Mark Hobson's trial began on 18 April 2005 at Leeds Crown Court for four counts of murder with Paul Worsley as prosecutor. Hobson admitted to all four murders and pleaded guilty. Due to the grisly murders, he was ordered to undergo psychiatric evaluation but was found to be sane and fully culpable for his actions.

During sentencing, Mr. Justice Gregson told Hobson "the enormity of what you've done is beyond words. The damage you've done is incalculable. You not only destroyed the lives of your victims but you devastated the lives of those who loved them." He was sentenced to life imprisonment on 27 May 2005 with a recommendation that he should never be released.

The court was also told that Hobson had stabbed a love rival five times in the chest in a daylight attack in front of shoppers in Selby in 2002, leaving the victim with a punctured lung. Hobson had admitted grievous bodily harm and avoided a prison sentence, instead receiving a community punishment order. This lenient sentence came under much criticism in the light of Hobson's later offending.

==Appeal==
Hobson lodged an appeal to have a lower minimum sentence set, claiming that he should have been given a more lenient sentence because he had admitted all four murders at the earliest opportunity. He also claimed that no other murderer who admitted their crimes at the first opportunity had ever been recommended for lifelong imprisonment. This was not true, as a similar recommendation had been imposed on child killers Timothy Morss and Brett Tyler in 1996 even though they had admitted their crimes at the earliest opportunity.

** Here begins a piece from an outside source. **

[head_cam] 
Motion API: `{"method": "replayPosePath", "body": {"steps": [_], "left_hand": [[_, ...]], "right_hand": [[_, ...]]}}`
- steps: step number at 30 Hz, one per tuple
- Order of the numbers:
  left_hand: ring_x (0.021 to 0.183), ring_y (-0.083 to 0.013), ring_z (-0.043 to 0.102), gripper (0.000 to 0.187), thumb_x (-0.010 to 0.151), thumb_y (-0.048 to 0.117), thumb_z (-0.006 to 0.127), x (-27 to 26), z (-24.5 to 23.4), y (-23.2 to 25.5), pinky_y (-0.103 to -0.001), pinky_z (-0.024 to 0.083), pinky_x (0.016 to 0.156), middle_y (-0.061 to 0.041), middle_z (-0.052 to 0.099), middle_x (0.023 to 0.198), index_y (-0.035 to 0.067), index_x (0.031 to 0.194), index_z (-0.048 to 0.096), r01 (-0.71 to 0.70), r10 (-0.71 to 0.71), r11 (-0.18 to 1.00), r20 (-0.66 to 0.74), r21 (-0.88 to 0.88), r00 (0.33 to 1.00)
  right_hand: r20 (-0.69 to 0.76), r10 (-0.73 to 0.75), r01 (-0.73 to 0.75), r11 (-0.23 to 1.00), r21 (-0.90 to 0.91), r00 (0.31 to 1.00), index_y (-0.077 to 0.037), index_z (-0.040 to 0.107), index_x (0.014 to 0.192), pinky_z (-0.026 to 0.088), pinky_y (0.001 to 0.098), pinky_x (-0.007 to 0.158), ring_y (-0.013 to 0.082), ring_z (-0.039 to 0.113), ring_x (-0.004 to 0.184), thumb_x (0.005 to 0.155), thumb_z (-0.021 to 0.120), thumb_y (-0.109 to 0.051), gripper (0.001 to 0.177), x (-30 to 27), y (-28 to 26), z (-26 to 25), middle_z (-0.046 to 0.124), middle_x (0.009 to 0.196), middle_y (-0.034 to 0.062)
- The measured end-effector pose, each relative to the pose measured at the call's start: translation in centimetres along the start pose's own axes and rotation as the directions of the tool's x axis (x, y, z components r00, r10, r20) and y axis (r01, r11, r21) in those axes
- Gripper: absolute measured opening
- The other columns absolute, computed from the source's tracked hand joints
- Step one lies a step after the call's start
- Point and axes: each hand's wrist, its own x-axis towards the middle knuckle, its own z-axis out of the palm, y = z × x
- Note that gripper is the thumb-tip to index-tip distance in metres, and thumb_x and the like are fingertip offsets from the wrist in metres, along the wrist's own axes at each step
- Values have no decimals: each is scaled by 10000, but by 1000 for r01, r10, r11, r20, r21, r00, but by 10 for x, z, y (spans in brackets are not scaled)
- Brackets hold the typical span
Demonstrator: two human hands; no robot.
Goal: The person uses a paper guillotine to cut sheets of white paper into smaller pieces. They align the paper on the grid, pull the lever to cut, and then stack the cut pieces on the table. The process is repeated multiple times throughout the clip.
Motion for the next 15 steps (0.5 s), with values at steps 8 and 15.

The appeal was turned down by the Court of Appeal when Lord Phillips agreed with the trial judge's recommendation, saying that in his opinion, Hobson should never be released, regardless of a guilty plea, since the murders had been so horrific.

==Imprisonment==
Shortly before this court case, Hobson was placed into solitary confinement for three months after attacking Ian Huntley (a former school caretaker convicted of murdering two girls in Cambridgeshire), and scalding him with a bucket of boiling water. A prison service spokesman said that, due to the nature of high-security prisoners, "it's impossible to prevent incidents of this nature occasionally happening."

In January 2006, letters were released from Wakefield Prison where Hobson blamed alcohol for his killing spree. It had been revealed at Hobson's trial that he was an alcoholic who regularly drank as many as 20 pints a day, and also used other drugs regularly.